(EXERCISE INSTRUCTIONS) In the material below, identify each line bearing the word "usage". Reproduce those lines.
**********
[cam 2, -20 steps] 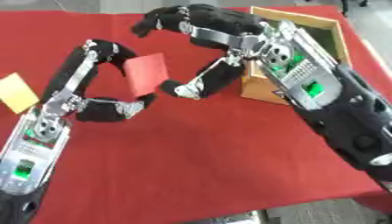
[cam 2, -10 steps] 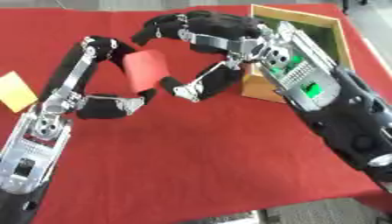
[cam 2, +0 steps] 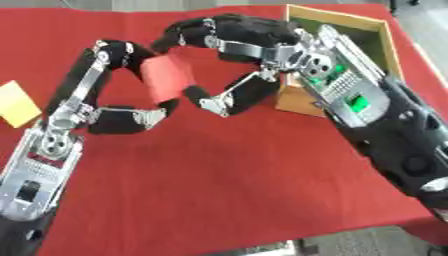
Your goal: Pick up the objects with one hand, pass them to the other hand, and then place them into the box on the other side of the table.
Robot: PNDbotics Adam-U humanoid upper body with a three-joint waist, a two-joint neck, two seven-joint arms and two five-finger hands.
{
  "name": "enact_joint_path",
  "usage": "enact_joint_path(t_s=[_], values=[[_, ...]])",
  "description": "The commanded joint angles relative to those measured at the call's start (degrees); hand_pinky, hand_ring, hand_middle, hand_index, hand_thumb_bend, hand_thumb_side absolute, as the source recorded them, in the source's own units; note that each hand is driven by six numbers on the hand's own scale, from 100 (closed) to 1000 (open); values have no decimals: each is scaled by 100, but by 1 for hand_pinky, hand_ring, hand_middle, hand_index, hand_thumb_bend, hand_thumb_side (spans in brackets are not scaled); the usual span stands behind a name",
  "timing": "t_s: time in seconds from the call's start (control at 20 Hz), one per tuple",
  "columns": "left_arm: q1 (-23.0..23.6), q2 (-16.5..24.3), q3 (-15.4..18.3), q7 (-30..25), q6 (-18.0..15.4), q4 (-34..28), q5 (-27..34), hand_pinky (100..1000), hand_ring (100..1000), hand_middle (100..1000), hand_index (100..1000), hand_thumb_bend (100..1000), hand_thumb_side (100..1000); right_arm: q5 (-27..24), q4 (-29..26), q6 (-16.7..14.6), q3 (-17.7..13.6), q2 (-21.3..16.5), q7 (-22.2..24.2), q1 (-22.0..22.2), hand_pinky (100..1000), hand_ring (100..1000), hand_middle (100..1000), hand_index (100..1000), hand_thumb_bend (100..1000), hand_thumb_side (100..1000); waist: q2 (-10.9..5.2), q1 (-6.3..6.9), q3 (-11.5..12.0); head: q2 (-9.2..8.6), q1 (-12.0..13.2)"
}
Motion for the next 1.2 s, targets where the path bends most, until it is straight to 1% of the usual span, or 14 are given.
enact_joint_path(t_s=[0.05, 0.15, 0.3, 0.5, 0.65, 0.9, 1.2], values=[[-109, -73, -16, 15, 21, -55, -11, 577, 515, 365, 485, 100, 100, -144, -165, 68, -112, -129, 19, -38, 969, 1000, 860, 967, 286, 219, -83, 3, -16, -56, -1], [-106, -73, -13, 18, 32, -40, -23, 577, 515, 365, 484, 100, 100, -199, -202, 84, -140, -138, 32, -31, 969, 1000, 862, 970, 293, 222, -80, 5, -21, -45, 0], [-103, -73, -9, 22, 35, -29, -40, 575, 515, 364, 484, 100, 100, -240, -241, 79, -178, -154, 49, -26, 968, 1000, 863, 971, 318, 259, -72, 3, -27, -35, -1], [-98, -74, -4, 31, 43, -5, -50, 572, 513, 363, 483, 100, 100, -260, -251, 52, -211, -169, 46, -16, 969, 1000, 865, 975, 321, 275, -62, -2, -40, -38, -1], [-96, -74, 1, 42, 43, 4, -63, 571, 512, 362, 482, 100, 100, -267, -252, 64, -234, -172, 45, -3, 966, 1000, 862, 972, 321, 258, -58, -2, -51, -60, -1], [-85, -86, -40, 28, 0, -73, -9, 572, 512, 362, 482, 100, 100, -125, -148, 89, -234, -175, -23, 19, 965, 1000, 858, 965, 325, 259, -47, 15, -56, -128, -47], [-81, -90, -87, -7, -32, -185, 31, 571, 512, 361, 481, 100, 100, 104, 94, -43, -175, -141, -32, 21, 965, 1000, 858, 963, 327, 272, -30, 18, -46, -151, -77]])
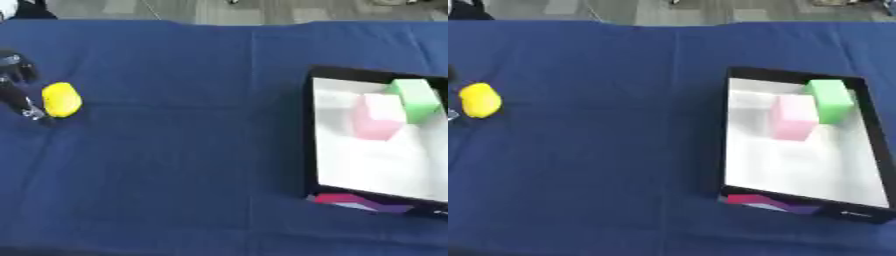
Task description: Pick up the objects with one hand, pass them to the other hand, and then place them into the box on the other side of the table.
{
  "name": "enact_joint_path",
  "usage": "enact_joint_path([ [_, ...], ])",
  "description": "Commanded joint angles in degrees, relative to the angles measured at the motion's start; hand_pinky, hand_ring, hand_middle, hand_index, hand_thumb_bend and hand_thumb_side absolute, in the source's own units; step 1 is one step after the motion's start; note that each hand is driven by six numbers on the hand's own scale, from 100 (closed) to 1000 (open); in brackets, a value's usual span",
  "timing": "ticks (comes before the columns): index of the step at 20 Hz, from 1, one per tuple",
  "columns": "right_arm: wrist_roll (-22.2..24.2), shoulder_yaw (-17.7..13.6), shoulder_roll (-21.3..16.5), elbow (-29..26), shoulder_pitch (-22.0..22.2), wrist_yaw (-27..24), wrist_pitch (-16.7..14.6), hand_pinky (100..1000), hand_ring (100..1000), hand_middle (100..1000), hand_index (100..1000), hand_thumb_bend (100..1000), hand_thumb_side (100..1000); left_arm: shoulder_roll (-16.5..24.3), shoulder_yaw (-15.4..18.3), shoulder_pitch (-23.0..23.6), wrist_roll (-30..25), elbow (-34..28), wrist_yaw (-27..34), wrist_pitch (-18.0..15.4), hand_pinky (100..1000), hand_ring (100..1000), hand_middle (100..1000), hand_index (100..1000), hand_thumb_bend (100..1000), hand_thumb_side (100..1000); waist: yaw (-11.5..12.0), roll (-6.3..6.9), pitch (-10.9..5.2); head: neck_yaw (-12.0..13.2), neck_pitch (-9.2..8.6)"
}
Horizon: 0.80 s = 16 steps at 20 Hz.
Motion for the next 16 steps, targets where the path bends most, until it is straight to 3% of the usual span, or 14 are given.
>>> enact_joint_path([
  [1,0.3,-0.32,-1.21,-0.27,-0.74,0.66,-0.06,907,970,768,837,100,344,0.25,0.56,-1.44,2.52,1.11,-1.25,0.64,733,770,685,745,840,198,-0.08,0.24,-1.01,0.2,-0.65],
  [6,0.35,-0.28,-1.16,-0.26,-0.75,0.84,-0.1,907,970,768,837,100,344,-0.03,0.52,-1.49,3.54,1.89,-1.46,0.55,733,770,685,745,840,198,-0.09,0.23,-0.98,0.18,-0.66],
  [7,0.37,-0.26,-1.14,-0.26,-0.76,0.85,-0.1,907,969,765,836,100,352,-0.07,0.55,-1.49,3.59,1.96,-1.45,0.55,732,766,684,733,668,212,-0.11,0.23,-0.95,0.21,-0.68],
  [12,1.18,0.3,-0.38,0.09,-1.24,2.18,0.12,907,968,763,834,100,354,-1.86,1.77,-2.02,6.0,3.86,-0.8,2.56,731,761,680,749,692,306,-0.29,0.24,-0.53,0.72,-1.04],
  [16,1.58,0.46,-0.01,0.72,-1.68,2.98,0.23,907,968,762,834,100,357,-2.71,1.98,-2.34,6.9,4.86,0.01,3.3,732,761,677,722,631,274,-0.47,0.22,-0.37,1.06,-1.13],
])
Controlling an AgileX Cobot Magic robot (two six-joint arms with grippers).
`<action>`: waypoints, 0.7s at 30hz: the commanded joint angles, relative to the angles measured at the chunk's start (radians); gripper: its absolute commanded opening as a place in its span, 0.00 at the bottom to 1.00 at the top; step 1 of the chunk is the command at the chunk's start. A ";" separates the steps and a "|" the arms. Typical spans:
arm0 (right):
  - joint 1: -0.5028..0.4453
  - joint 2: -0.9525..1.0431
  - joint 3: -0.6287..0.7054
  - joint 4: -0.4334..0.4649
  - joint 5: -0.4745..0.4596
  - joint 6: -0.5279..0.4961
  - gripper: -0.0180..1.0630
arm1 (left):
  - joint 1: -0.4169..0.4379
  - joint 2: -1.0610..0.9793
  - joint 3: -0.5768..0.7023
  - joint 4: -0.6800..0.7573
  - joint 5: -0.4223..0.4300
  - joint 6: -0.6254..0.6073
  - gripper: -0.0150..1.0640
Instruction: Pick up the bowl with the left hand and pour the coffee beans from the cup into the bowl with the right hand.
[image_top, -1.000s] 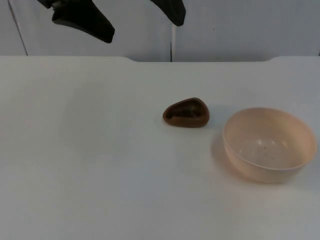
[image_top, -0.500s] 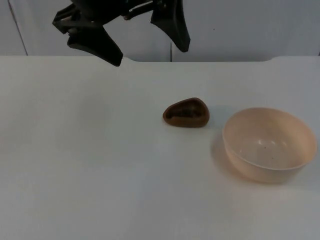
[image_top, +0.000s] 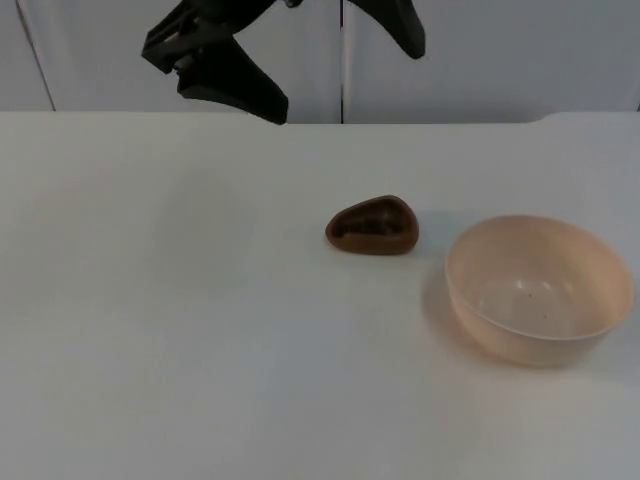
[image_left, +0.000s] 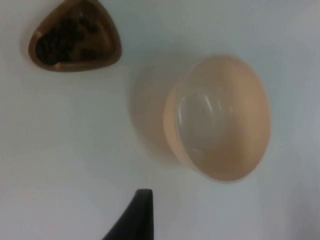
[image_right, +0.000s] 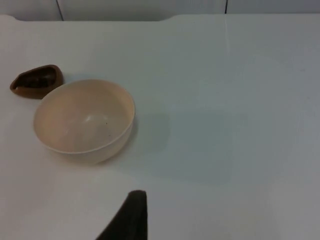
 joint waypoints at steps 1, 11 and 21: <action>-0.004 -0.003 0.001 0.010 -0.004 -0.001 0.99 | -0.008 0.002 -0.005 0.023 -0.024 -0.056 0.99; -0.004 -0.003 0.001 0.012 -0.004 -0.001 0.99 | -0.137 0.031 -0.008 0.418 -0.118 -0.404 0.99; -0.004 -0.003 0.001 0.012 -0.004 -0.001 0.99 | -0.153 0.204 -0.088 0.379 -0.045 -0.450 0.99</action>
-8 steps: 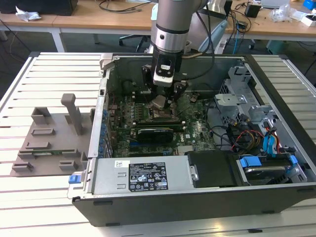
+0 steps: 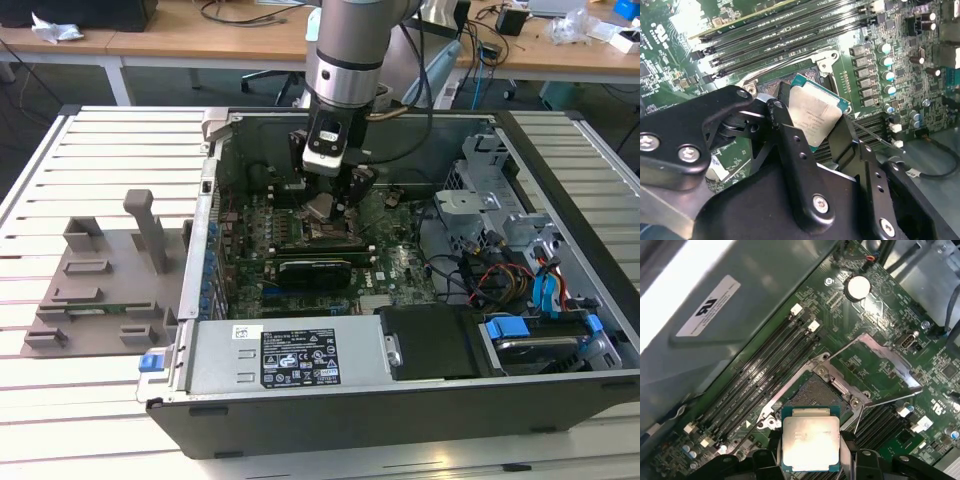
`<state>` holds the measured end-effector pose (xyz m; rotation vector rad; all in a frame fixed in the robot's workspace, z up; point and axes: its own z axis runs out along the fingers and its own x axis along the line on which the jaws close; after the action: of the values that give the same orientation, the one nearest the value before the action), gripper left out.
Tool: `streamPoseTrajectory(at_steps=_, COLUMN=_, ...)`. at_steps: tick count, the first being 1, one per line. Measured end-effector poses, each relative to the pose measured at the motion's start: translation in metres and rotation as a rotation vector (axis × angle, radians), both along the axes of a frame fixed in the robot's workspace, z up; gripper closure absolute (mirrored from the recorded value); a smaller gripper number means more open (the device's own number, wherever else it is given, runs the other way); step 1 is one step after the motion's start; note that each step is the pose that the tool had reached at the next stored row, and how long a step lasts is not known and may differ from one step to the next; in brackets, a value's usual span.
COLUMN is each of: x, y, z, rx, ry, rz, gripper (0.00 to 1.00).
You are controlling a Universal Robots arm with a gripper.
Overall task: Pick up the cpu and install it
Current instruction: 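Place the cpu into insertion slot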
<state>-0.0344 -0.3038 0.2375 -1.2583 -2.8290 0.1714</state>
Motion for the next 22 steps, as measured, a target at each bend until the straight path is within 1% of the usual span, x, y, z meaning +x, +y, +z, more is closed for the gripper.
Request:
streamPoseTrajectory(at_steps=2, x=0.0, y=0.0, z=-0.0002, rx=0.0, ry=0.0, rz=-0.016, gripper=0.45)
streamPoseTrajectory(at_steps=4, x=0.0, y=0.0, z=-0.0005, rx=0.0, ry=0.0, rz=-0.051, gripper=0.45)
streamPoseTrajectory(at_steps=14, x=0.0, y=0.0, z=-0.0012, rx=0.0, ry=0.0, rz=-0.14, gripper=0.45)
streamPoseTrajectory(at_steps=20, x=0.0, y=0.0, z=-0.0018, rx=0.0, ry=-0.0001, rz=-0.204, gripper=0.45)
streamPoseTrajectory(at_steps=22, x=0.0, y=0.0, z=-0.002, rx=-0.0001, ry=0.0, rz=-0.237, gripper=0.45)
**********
(TASK RESULT)
  "usage": "enact_joint_path(t_s=[_], values=[[_, ...]])",
  "usage": "enact_joint_path([ [_, ...], ])",

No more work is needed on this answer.